Lawmakers Preparing to Tweak Custody BillsThursday, November 21, 2002
THE SALT LAKE TRIBUNE
Before they approve a package of draft legislation aimed at equalizing the roles of divorced parents, lawmakers want to tweak the bills.
Rep. Eric Hutchings, R-Kearns, pulled his bill -- which would prorate child support payments when the child is with a noncustodial parent -- from the State Judiciary Interim Committee agenda Wednesday to give him more time to work on it.
And Sen. Ed Allen, D-Ogden, referred his legislation, a bill that would establish a "Parent-Time Assistance Office" to enforce visitation, to the Utah State Bar's Child and Family Law Committee for review. Allen points out that the state spends $42 million a year to collect child support, but just $120,000 to guarantee divorced parents see their kids.

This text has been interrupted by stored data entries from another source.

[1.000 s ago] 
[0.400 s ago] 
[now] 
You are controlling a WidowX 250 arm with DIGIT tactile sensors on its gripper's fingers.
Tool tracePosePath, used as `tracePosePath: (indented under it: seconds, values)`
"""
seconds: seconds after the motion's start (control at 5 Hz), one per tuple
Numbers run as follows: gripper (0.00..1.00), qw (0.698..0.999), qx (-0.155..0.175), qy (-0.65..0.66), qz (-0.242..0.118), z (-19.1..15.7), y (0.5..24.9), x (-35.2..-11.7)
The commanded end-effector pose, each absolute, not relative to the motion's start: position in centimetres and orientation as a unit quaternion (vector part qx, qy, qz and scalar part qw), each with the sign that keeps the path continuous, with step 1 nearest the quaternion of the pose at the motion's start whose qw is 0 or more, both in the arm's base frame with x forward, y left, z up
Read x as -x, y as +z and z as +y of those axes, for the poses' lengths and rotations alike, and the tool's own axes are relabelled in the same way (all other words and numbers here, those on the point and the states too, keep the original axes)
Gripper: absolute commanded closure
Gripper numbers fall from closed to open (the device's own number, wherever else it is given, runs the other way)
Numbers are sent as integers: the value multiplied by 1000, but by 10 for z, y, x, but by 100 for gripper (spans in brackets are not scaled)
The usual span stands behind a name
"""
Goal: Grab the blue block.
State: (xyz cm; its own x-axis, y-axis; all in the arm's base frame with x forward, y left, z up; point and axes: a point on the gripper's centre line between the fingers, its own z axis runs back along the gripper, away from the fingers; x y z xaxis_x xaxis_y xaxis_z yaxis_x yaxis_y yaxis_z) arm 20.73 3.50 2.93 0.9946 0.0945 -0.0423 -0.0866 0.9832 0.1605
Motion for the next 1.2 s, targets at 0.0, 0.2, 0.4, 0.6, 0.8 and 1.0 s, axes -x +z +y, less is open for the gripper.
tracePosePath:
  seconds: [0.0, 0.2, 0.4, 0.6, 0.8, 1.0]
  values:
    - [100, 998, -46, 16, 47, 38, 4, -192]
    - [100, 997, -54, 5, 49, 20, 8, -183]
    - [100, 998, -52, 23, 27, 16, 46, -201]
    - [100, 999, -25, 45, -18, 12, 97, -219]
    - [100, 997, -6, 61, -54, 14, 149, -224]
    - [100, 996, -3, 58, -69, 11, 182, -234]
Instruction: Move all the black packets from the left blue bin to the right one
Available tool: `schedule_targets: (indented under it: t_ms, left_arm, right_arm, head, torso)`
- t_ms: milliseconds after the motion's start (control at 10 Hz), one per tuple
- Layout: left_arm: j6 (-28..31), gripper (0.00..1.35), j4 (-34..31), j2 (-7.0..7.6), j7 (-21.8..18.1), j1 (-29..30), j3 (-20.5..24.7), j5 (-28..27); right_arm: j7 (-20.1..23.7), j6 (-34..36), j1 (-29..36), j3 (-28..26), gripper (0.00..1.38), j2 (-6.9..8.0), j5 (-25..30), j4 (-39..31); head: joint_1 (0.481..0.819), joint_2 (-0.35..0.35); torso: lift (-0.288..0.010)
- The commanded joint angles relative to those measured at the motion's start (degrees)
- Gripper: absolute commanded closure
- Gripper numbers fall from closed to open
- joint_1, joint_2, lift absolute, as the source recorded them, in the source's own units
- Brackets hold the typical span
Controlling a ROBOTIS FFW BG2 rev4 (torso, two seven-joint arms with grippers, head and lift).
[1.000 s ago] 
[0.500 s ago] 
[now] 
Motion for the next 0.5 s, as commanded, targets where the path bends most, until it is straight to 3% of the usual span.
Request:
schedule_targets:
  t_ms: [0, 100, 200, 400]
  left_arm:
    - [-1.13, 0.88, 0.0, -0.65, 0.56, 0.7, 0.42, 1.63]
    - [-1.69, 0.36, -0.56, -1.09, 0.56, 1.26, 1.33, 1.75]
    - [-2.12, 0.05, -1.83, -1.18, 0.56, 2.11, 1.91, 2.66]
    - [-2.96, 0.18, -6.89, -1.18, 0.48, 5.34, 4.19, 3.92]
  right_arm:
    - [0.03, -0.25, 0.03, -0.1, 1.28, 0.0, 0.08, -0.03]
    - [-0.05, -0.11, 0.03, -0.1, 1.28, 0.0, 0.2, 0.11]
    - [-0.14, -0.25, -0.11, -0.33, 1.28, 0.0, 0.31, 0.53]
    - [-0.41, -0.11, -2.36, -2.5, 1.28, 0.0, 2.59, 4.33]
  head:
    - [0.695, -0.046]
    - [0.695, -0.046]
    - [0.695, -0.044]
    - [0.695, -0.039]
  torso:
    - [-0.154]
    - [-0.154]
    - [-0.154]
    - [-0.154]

"There clearly is a need for balance," he said. The measure passed both houses during the 2002 legislative session, but stalled over a lack of funding. Allen acknowledges the bill needs more work.
But members of the State Judiciary Interim Committee OK'd a measure proposed by Rep. Mike Thompson, R-Orem. His bill would give both divorcing parents "substantially equal access" until a judge determined a permanent custody arrangement.
Divorced parents complain current state law gives preference to the parent who files for divorce first.
"The court system makes it so the first one to court is the custodial parent," said Rick Curtis, a member of FOCUS, an advocacy group for noncustodial parents. "One parent is always going to be in control of the system."
But attorney Lori Nelson argued against the 50/50 split. "Every divorce will now be a custody case," she said. "More people are going to fight about this."
Even Thompson's bill may get more scrutiny before lawmakers consider it in January. Committee members did not unanimously approve the measure, which means it could be changed by a standing committee.